Fiona and Rasterio
Data Access for Python Programmers and Future Python Programmers
Sean Gillies @Mapbox
FOSS4G 2014 ∙ Portland ∙ September 10
Hi! Good morning! Thank you very much for coming to this sessiom. My name
is Sean Gillies, I work at Mapbox.
I've been a Python programmer since 2001 and a GIS analyst and programmer
since 1999, with a séjour in the digital classics from 2006 to 2013.
I've been coming to FOSS4G off and on since it was the MapServer User
Meeting.
New Python packages
Fiona and Rasterio are Python interfaces to OGR and GDAL
Each are native GeoJSON speakers
Each embrace the good parts of Python
Each embrace the command line
My talk is about new Python geospatial software and a double challenge in developing it.

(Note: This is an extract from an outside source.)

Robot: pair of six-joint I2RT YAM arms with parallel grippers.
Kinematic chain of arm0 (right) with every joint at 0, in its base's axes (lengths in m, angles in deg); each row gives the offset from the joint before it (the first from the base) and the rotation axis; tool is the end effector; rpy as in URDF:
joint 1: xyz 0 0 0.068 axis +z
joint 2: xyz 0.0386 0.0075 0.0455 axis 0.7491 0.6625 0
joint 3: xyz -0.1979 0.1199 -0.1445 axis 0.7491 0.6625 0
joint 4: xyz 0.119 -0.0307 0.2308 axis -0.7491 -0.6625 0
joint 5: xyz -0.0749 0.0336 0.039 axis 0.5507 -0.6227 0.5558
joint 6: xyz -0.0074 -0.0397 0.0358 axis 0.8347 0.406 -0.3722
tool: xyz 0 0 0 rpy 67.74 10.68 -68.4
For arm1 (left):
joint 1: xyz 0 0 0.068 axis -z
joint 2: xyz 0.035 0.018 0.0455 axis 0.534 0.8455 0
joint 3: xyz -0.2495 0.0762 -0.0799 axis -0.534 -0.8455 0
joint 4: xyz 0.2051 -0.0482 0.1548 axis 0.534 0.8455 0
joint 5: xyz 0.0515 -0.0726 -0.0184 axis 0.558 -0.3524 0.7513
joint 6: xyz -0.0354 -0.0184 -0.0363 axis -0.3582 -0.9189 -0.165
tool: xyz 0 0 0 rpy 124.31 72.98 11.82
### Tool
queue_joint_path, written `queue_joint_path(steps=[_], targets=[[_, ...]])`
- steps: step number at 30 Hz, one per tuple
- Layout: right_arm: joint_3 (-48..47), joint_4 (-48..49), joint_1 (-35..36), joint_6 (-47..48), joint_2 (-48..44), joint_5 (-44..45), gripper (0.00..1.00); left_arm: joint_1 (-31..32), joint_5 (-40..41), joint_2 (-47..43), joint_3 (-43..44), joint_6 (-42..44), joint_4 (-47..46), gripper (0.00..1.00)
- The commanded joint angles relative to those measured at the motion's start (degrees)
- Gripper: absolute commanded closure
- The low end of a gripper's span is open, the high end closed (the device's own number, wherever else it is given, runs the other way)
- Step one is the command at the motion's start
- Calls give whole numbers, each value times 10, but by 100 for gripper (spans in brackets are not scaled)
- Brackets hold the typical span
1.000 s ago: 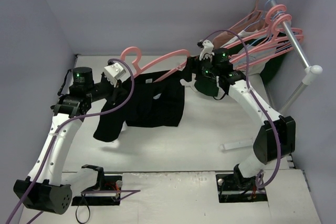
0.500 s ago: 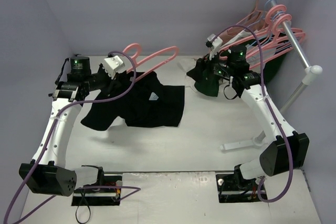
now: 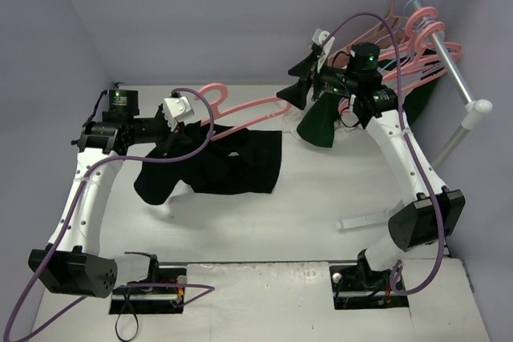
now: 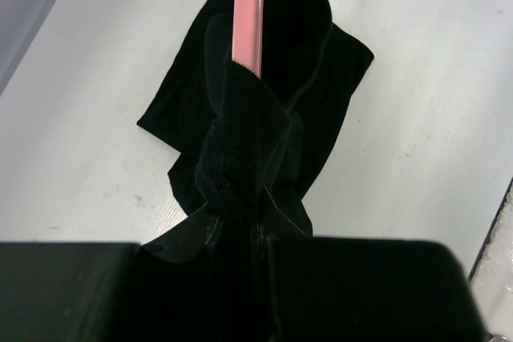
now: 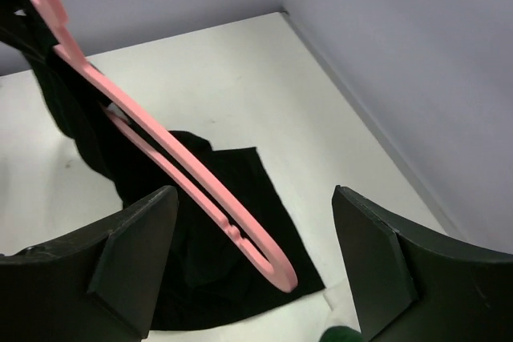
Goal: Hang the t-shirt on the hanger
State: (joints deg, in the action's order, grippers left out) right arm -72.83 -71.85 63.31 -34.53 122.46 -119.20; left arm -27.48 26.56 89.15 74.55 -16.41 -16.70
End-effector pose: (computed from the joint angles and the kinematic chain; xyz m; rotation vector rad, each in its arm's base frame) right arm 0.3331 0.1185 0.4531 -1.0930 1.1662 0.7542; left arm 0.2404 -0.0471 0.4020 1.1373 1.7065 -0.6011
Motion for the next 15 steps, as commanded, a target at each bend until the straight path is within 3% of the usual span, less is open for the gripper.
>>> queue_joint_path(steps=[1,11,15], targets=[[2,30,21,10,14,-67,26,-1,-60,-10,21,23,-10,100],[26,27,49,12,40,-106,31,0,-95,-13,11,24,-4,100],[43,26,60,15,38,-106,48,1,-102,-11,10,26,-4,100]])
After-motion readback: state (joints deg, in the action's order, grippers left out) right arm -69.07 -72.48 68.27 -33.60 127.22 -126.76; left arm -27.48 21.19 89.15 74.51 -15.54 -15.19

Why are we writing new geodata access libraries?
How do you use it yourselves?
A Double Challenge
Helping experienced Python programmers learn GIS concepts
Helping GIS experts learn to be better Python programmers
My talk is about new Python geospatial software and a double challenge in developing it.
Why are we writing new geodata access libraries?
How do you use it yourselves?
Mapbox Cloudless
The Mapbox Satellite Team is making a Cloudless Landsat mosaic of the
world.
This is a base layer for maps created by Mapbox users. Its primary
requirements are to be current and to look good. We'll be working
on products that are better for science in the future.
This is the project that drives a lot of Rasterio development.
It has interesting technical problems.
We have interesting problems
Off-the-shelf solutions are scarce
Trial and error is involved
We need new software
Trial and error isn't our only method, but it's an important one. It
has a big impact on our requirements.
Software requirements
Allow rapid prototyping and iteration
Use dependable algorithms
Scale out to many computers
We need to get new iterations of our algorithms into production
quickly. We need robust numerical libraries. And we need to distribute
the work across many servers. And also know the cost of doing it.
Fulfilling requirements
1 and 3 argue for open source
1 argues for a high-level language with handy multi-dimensional array syntax
2 argues for LAPACK (&c) and GDAL
The fit: Linux, Python, Numpy, Scipy
GDAL Python bindings?
They've served us long and well
But they don't fit well with the good parts of Python
We can do better
We can do better while keeping the power of the GDAL and OGR libraries.
The good parts
What do I mean by the good parts of Python?
I've made a Venn diagram of unique good features of three common languages.
The "good parts" of each. It's not exhaustive, I'm leaving out some good
parts.
We can argue over whether I got these exactly right and I hope we will.
The image is derived from http://commons.wikimedia.org/wiki/File:Venn_diagram_cmyk.svg.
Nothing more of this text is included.